Vor dieser Gefahr jedoch schützte das junge Fräulein, das hier vor ihm stand, der Zug einer tiefen Melancholie, der über den feinen Brauen lagerte und selbst in den Nasenflügeln zu zittern schien. Woher es kam, bei so schöner blühender Jugend, daß sie nicht ins Leben hineinlachte, blieb ein Rätsel, das ihr aber noch einen eignen geheimnisvollen Reiz verlieh. Auch die schlanke Gestalt in einem halbklösterlichen Anzuge ließ sie als ein Wesen besonderer Art erkennen. Sie trug ein Kleid aus leichtem schwarzen Wollstoff, nach einem verschollenen Zuschnitt angefertigt und hoch am Halse geschlossen. Die Schultern umfing eine sogenannte Pelerine, ein bis zu den Ellbogen reichender Kragen von weißem Batist, über den an einem blauseidenen Bande ein silbernes Kreuz herabhing. Nur der schöne mattgelbe Florentiner Strohhut hatte nichts Geistliches. Wenn aber der Wind sich darunter verfing und den breiten Rand zurückschlug, mußte man doch wieder an einen, nur etwas massiven, Heiligenschein denken, der ein venetianisches Madonnengesichtchen einrahmte.

Erst als das junge Mädchen den Kopf nach ihm umwandte und ihn mit einem so geistesabwesenden Blick streifte, als stehe ihr nicht ein junger Mann, sondern ein beliebiges Chausseebäumchen gegenüber, riß er seine Augen, etwas empfindlich, von ihrem Anblick los und betrachtete ihre Begleiterin, die in allem ihr unähnlich war, eine behagliche, rosige Frau in mittleren Jahren mit einem noch anmutigen und heiter wohlwollenden Gesicht, in ländlicher, aber moderner Kleidung. Nur die breiten Augenlider bezeugten den Familienzusammenhang mit der reizenden Nichte, während die große Aehnlichkeit zwischen Vater und Tochter sofort in die Augen fiel. Das Gesicht des Regierungsrats war nur etwas tiefer gefärbt, im übrigen zeigte es auf den ersten Blick, daß er in der Jugend ebenso als ein selten schöner Jüngling bewundert worden sein mochte, sowie die Tochter jetzt als eine seltne Mädchenblume erschien.

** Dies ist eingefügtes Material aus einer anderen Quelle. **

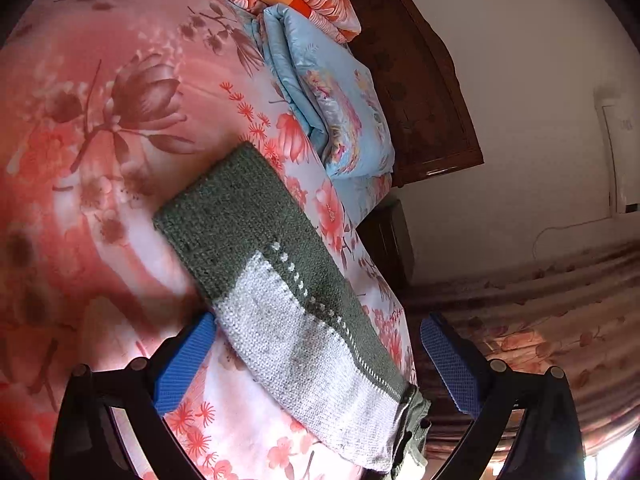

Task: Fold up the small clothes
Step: 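Grasp the other grey sleeve cuff with the left gripper and lift it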

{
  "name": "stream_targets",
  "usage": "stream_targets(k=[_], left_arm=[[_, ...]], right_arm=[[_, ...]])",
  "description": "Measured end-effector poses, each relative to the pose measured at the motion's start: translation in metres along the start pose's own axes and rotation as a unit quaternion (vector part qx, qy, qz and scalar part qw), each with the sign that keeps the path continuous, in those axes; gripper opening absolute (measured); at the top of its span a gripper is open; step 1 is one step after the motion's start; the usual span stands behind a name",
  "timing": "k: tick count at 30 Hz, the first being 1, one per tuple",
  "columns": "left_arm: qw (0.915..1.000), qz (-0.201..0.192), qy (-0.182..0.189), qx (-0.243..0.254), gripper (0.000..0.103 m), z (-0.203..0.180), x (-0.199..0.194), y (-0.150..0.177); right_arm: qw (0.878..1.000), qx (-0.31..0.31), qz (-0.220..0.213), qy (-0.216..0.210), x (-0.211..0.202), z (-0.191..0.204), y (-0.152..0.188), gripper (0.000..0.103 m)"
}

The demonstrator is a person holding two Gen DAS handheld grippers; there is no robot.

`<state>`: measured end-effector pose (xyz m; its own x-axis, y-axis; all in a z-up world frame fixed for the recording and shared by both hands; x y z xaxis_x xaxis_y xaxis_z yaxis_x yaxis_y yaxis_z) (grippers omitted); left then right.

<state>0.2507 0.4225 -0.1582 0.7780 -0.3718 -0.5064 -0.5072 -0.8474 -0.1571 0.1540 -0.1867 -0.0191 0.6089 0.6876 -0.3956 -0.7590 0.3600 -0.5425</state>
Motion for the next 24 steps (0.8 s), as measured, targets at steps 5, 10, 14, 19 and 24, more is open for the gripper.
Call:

Auch der Ausdruck von Trübsinn in den Mienen des Vaters erhöhte die Aehnlichkeit. Während er die Skizzen betrachtete, ohne ein Wort zu äußern, hörte man ihn zuweilen verstohlene Seufzer ausstoßen, und ein paarmal fuhr er sich mit der auffallend kleinen, wohlgeformten Hand über die Augen, als ob er einen Nebel von ihnen wegwischen wolle.

»Ich danke Ihnen, Herr« – sagte er endlich mit einer schüchternen, aber wohlklingenden Stimme, »aber wir haben Sie schon allzulange aufgehalten. Leben Sie wohl!«

Der Medizinalrat raunte ihm etwas zu, worauf er, sich schon zum Weitergehen anschickend, dem Maler noch einmal zunickte und höflich hinzufügte: »Hoffentlich haben wir noch einmal das Vergnügen.«

»Herr Florian hat mir versprochen, mich in deinem Hause zu besuchen,« sagte der Alte rasch, »Sie finden mich in den Vormittagsstunden unfehlbar in meinen vier Wänden.«

Er grüßte mit einem eigentümlichen Lächeln zurück, als er den jungen Mann schon wieder mit dem Studium des jungen Mädchenkopfes beschäftigt sah. Von diesem aber kam nur ein kaum merkliches Nicken zum Abschied. Dann setzte sich das Trüpplein wieder in Bewegung und war in dem Föhrendunkel des nahen Waldes bald den nachstarrenden Augen des Malers entschwunden.